DOCTORS and private hospitals have been refusing to carry out surgery on some Medibank members after hospitals signed up to the fund’s controversial contracts.
The nation’s largest health fund is asking hospitals to sign contracts where it will refuse to pay the hospital if the patient is readmitted within 28 days unless the readmission is related to cancer, palliative care or a chronic illness.
The controversial contract prompted a showdown earlier this year with Catholic Hospital group Calvary which initially refused to sign, it now has.
News Corp has been told some hospitals which have signed up are refusing to treat frail elderly patients insured with Medibank because of the risk they made be readmitted and the hospital won’t be paid.
Instead they are referring them to other private hospitals which have not yet signed Medibank’s contract.
The problem has emerged in the same week Health Minister Sussan Ley declared some health fund products were “junk” and announced a review of private health insurance and asked health fund members to provide online comments about their experience.
And after News Corp revealed a tripling in the number of patients being turned away from private hospitals because their health fund excludes the surgery they need private.
Australian Medical Association President Dr Brian Owler works at the Sydney Adventist Hospital which has signed the Medibank contract.
He says the hospital recently advised doctors working there of the issues it faces as a result of the contract and doctors have contacted him asking whether they should continue to treat Medibank members.
“My advice has been we should treat patients in the same way as before the contract,” he said.
“The hospital signed up, it’s the hospital payments that are in jeopardy, not the patient’s rebate or payments to the doctors,” he said.
“It shows the anxiety and confusion this is causing is adversely affecting the treatment of patients,” he said.
“It is worth the fund revisiting this so it is not adversely affected,” he said.

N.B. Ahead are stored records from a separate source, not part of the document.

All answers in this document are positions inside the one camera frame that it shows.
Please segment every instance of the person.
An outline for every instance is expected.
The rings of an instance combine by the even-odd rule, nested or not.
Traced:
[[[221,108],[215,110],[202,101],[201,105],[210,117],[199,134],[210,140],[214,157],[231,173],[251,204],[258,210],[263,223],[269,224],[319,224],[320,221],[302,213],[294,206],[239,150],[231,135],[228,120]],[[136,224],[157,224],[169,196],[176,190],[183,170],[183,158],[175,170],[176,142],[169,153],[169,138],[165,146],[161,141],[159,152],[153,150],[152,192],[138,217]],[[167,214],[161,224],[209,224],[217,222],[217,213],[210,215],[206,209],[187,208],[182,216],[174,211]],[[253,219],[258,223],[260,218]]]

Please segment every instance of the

NSW AMA president Dr Saxon Smith said he had not heard of doctors refusing to treat patients.
“But the concern is that the secrecy surrounding the Medibank deal with Calvary Health is making doctors uncertain and worried about whether or not their patients are going to be covered,” said AMA NSW President, Dr Saxon Smith.
“This is a problem, particularly when you look at junk health insurance policies — it’s not until the patient has to actually use their health cover that they realise the quality they’ve got is only a minor step above what they can receive by going to the public hospital system.”

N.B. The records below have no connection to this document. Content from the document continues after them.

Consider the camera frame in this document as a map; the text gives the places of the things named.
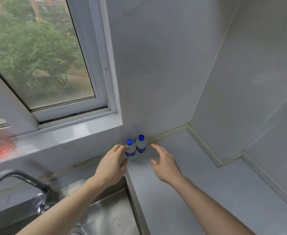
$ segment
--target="person's right arm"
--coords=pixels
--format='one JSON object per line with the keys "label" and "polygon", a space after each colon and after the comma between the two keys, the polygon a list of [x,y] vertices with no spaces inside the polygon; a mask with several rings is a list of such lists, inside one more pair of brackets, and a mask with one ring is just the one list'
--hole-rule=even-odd
{"label": "person's right arm", "polygon": [[255,235],[234,215],[183,176],[167,150],[159,145],[151,146],[160,154],[160,163],[151,160],[155,174],[177,191],[206,235]]}

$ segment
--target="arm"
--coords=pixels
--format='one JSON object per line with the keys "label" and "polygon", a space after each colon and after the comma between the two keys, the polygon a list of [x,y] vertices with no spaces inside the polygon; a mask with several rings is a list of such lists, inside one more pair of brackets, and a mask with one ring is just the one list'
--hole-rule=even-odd
{"label": "arm", "polygon": [[159,145],[151,146],[160,154],[160,163],[151,160],[155,174],[177,191],[207,235],[255,235],[234,215],[184,177],[168,151]]}
{"label": "arm", "polygon": [[128,148],[115,145],[102,158],[95,175],[51,209],[24,227],[17,235],[67,235],[94,199],[123,176],[127,159],[120,164]]}

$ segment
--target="bottle label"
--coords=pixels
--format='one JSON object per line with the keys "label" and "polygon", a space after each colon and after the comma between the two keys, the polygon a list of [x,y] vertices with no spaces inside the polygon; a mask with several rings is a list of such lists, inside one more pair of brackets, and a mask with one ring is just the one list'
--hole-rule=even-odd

St Vincent’s Hospital group which owns nine hospitals around the country and has signed up to the Medibank contract is in dispute with the fund over payment for a handful of patients.
Its CEO Toby Hall says “absolutely no patient has been out of pocket,” as a result of the deal.
And he says he is happy with the deal.
“It it helped us identify where we were going wrong,” he says.
“There are a handful of cases where we are in dispute with Medibank and we believe it has improved the quality of care.
“They key thing we argued for was a process to review clinical decisions,” he said.
“In our group we often fix up problems when they go wrong in providers in private care from other providers,” he said.
“Medibank would pay us but the originator hospital won’t get paid by Medibank,” he said.
Medibank says it would be “surprised and disappointed” if any doctors are refusing its members the treatment they are covered for.
“No Medibank member will ever have to pay for a hospital acquired complication or an avoidable readmission,” a spokesman for the fund said.
“There will also be no change to the payments that we provide directly to doctors and specialists for our members’ care.
“Medibank is simply asking hospitals to bear the cost of hospital acquired complications or unexpected readmissions where there is good evidence, with the right focus from everyone involved, these can be reduced or prevented. These avoidable complications make up less than 1 per cent of our total member admissions each year, so this is about improving patient outcomes, not about the money.”
“We have established an independent clinical review process for situations where the hospital feels it did everything possible to prevent an event. This will provide hospitals with certainty that Medibank is only asking them to take responsibility for and bear the cost of avoidable events.
“Every year we don’t act, more Australians are subjected to the pain, discomfort and risk of hospital acquired complications. Australia needs health insurers, private and public hospitals, doctors and other healthcare professionals to help tackle this issue together.”